LaProp: Separating Momentum and Adaptivity in Adam
Liu Ziyin, Zhikang T. Wang, Masahito Ueda
TL;DR
LaProp identifies a fundamental coupling between momentum and adaptivity in Adam-inspired optimizers that can cause instability. By decoupling momentum (K_t = I) from adaptivity, LaProp offers a stable, flexible optimizer that interpolates between adaptive methods and signed gradient methods. Theoretical analysis provides bounded updates and a convex regret bound, while extensive experiments across synthetic tasks, style transfer, deep nets, transformers, and Atari reinforcement learning show consistent speed and stability advantages over Adam.
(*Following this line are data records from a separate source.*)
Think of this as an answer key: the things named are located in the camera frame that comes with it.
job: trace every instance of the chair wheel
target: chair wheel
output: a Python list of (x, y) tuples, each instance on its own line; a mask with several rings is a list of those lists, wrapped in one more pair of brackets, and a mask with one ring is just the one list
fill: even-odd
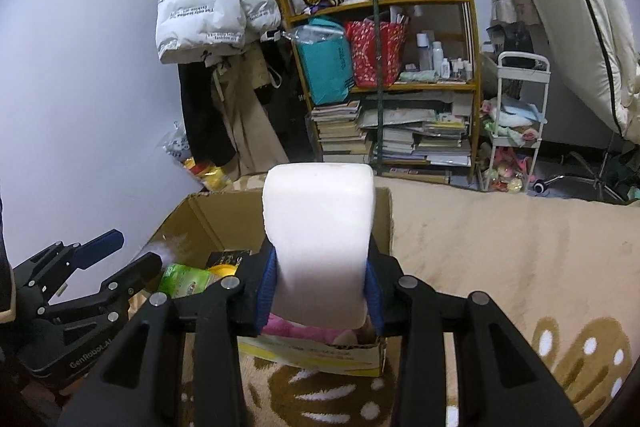
[(536, 194), (542, 194), (543, 192), (545, 192), (549, 187), (546, 186), (545, 182), (537, 180), (534, 184), (533, 184), (533, 191)]

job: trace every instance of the beige rug
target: beige rug
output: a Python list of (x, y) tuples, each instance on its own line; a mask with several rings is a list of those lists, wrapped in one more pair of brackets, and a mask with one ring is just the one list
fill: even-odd
[[(404, 272), (452, 295), (487, 291), (590, 424), (640, 351), (640, 208), (376, 183), (392, 191), (393, 253)], [(449, 427), (457, 424), (452, 354), (448, 339)], [(383, 377), (364, 378), (243, 357), (245, 400), (259, 427), (388, 425), (398, 360), (391, 342)], [(188, 368), (184, 385), (191, 396)], [(193, 420), (186, 405), (185, 426)]]

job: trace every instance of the screw
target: screw
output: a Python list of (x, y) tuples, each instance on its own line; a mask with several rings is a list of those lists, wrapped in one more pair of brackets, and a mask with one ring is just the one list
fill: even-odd
[(229, 277), (225, 277), (222, 281), (220, 281), (220, 285), (225, 290), (232, 290), (233, 288), (237, 288), (240, 285), (240, 280), (235, 275), (230, 275)]
[(485, 306), (489, 304), (490, 298), (489, 295), (484, 292), (473, 292), (471, 294), (471, 300), (478, 306)]
[(166, 302), (166, 293), (156, 292), (149, 297), (152, 306), (161, 306)]
[(415, 288), (418, 285), (418, 280), (415, 277), (411, 277), (410, 275), (403, 275), (400, 279), (398, 279), (398, 284), (402, 286), (402, 288), (407, 288), (410, 290), (411, 288)]

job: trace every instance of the bookshelf
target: bookshelf
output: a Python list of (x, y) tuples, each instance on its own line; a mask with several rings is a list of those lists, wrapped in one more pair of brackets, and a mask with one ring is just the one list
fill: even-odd
[[(373, 11), (372, 2), (359, 2), (353, 4), (343, 4), (340, 6), (319, 10), (312, 16), (308, 14), (296, 15), (293, 13), (292, 4), (290, 0), (278, 0), (280, 5), (280, 11), (282, 13), (283, 26), (286, 30), (291, 30), (295, 26), (304, 24), (309, 18), (322, 16), (322, 15), (338, 15), (348, 16), (350, 12), (363, 12)], [(458, 8), (458, 16), (460, 17), (460, 26), (463, 29), (462, 33), (453, 32), (436, 32), (436, 40), (441, 42), (461, 42), (464, 47), (465, 60), (469, 60), (473, 66), (473, 78), (466, 83), (461, 82), (443, 82), (443, 83), (399, 83), (396, 82), (391, 86), (385, 87), (385, 92), (410, 92), (410, 91), (426, 91), (426, 90), (439, 90), (439, 91), (453, 91), (453, 92), (467, 92), (473, 94), (473, 107), (472, 113), (469, 118), (469, 138), (470, 138), (470, 168), (468, 170), (469, 179), (474, 175), (476, 169), (476, 156), (478, 154), (478, 141), (480, 136), (480, 105), (481, 99), (481, 57), (480, 57), (480, 44), (478, 35), (478, 23), (476, 18), (476, 5), (474, 0), (379, 0), (380, 7), (385, 6), (456, 6)], [(305, 97), (306, 107), (309, 112), (313, 109), (313, 101), (309, 94), (308, 85), (305, 78), (305, 73), (302, 68), (300, 55), (295, 45), (292, 46), (293, 56), (298, 68), (298, 76), (302, 83), (302, 91)], [(351, 94), (361, 94), (368, 92), (376, 92), (375, 87), (362, 88), (353, 87)], [(318, 130), (315, 124), (311, 123), (312, 133), (318, 144)], [(418, 160), (394, 160), (389, 162), (387, 160), (382, 162), (382, 165), (386, 166), (429, 166), (428, 161)]]

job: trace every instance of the teal bag
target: teal bag
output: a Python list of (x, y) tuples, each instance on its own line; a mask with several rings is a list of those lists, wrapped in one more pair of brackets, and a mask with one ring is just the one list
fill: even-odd
[[(308, 24), (343, 29), (337, 22), (323, 18), (313, 18)], [(353, 86), (351, 49), (346, 36), (297, 46), (314, 105), (343, 102)]]
This decoupling enables easier hyperparameter tuning and robustness in noisy or complex training regimes, with practical benefits for large-scale neural network optimization.
Abstract
We identity a by-far-unrecognized problem of Adam-style optimizers which results from unnecessary coupling between momentum and adaptivity. The coupling leads to instability and divergence when the momentum and adaptivity parameters are mismatched. In this work, we propose a method, Laprop, which decouples momentum and adaptivity in the Adam-style methods. We show that the decoupling leads to greater flexibility in the hyperparameters and allows for a straightforward interpolation between the signed gradient methods and the adaptive gradient methods. We experimentally show that Laprop has consistently improved speed and stability over Adam on a variety of tasks. We also bound the regret of Laprop on a convex problem and show that our bound differs from that of Adam by a key factor, which demonstrates its advantage.